Anyone who has listened to Scottish football coverage through this century has heard Mitchell exclaim in excitement, but there’s a passion in his voice when he talks about the NFL that’s slightly different.

He found the game, as many in the UK did in the 80’s, through Channel Four’s Sunday night coverage when there was precious little other sport on. Soon enough he was hooked and a love of the New Orleans Saints eventually followed, even if the path to fandom was slightly unusual.

“I decided that I didn’t want to follow a good team because that was the easy thing to do. I looked at all the teams and, at the time I picked them, the Saints had never been to the play-offs, had never had a winning season and I thought ‘that’s my kind of team’.”

Given the Scottish football teams he associated himself with, it made a kind of sense. “I was brought up a Hearts fan, although my dad fell out of love with Hearts when they blew the league against Kilmarnock and then when they got relegated.”
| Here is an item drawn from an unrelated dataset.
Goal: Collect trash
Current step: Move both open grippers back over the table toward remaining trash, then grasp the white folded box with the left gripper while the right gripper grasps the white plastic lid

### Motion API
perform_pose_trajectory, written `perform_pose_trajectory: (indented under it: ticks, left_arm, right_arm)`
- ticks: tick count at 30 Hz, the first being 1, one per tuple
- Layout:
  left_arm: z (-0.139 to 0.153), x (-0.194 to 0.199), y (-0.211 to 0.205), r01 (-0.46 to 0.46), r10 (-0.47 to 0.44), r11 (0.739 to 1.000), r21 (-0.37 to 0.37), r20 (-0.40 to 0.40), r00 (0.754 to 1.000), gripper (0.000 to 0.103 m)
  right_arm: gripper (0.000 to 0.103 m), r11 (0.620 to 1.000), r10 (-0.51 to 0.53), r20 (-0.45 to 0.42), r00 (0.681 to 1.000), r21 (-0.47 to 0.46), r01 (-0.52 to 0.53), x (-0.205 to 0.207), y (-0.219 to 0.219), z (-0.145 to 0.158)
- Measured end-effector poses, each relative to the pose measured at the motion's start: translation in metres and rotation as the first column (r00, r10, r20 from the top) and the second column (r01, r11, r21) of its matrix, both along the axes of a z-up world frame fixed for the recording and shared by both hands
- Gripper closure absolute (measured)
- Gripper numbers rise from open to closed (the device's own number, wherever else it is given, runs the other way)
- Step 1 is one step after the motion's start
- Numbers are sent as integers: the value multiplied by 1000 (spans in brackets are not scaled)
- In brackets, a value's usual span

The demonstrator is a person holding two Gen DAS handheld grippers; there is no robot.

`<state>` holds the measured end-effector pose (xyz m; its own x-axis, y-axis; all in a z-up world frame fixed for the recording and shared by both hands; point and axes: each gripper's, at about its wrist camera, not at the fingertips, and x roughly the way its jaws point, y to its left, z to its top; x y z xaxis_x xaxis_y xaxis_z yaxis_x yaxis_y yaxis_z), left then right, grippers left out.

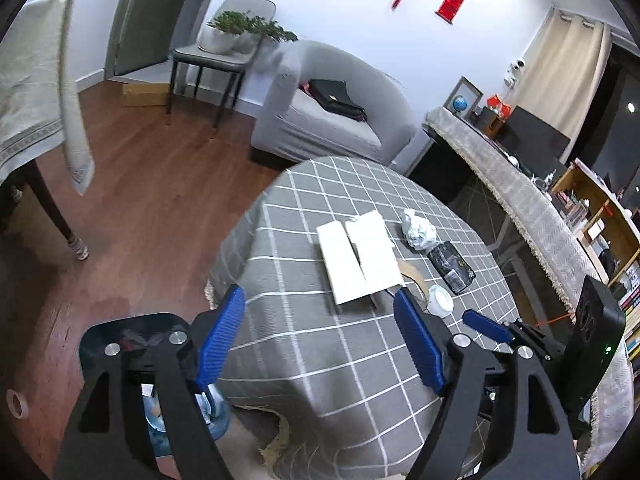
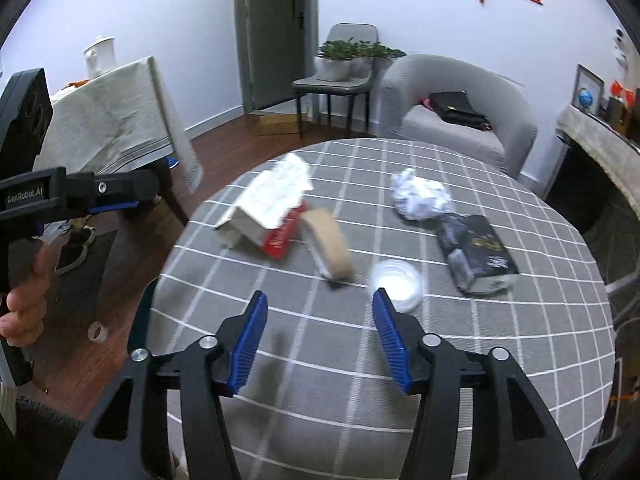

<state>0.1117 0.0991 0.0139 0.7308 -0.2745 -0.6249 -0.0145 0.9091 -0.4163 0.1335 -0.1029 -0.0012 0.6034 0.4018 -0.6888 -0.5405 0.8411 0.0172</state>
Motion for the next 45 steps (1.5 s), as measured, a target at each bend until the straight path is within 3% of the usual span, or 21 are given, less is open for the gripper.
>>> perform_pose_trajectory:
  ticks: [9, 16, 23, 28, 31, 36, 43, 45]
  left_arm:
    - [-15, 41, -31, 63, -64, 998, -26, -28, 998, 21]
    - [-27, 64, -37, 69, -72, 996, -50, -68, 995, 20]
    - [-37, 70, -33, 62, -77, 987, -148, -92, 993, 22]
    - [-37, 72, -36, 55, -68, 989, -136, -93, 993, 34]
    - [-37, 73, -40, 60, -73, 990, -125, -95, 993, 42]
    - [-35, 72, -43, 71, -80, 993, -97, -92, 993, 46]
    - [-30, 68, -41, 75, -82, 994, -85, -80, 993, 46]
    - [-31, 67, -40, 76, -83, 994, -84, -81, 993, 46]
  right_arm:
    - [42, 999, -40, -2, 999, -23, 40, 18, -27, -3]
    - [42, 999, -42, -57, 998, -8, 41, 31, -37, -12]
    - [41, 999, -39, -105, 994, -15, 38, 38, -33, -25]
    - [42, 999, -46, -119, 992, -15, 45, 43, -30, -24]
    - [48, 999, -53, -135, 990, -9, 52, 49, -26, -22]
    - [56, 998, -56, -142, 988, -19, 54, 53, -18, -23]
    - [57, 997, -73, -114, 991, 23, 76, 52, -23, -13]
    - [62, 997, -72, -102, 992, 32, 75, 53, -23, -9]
Indeed, it was Meadowbank Thistle that would be a young Mitchell’s first taste of senior football. “Meadowbank was a cold, horribly ugly place but there was something magical about watching league football and then going home and catching up with results on the telly.”

A gift from his parents helped kick-start his other passion: the wireless.

“My mum and dad once bought me a big pair of yellow headphones which had a radio tuner inside the headphone and I became obsessed with being able to tune it and listen to so much. I became a big fan of Radio Luxembourg and the Armed Forces network.

“[The Armed Forces network] was broadcast on medium wave for American troops in Germany but you were able to get a really bad signal of it here. It had strange sports like baseball and American football and I fell in love with people describing something that I couldn’t see, that sounded so exciting, so exotic, and I guess the love of that never left me.”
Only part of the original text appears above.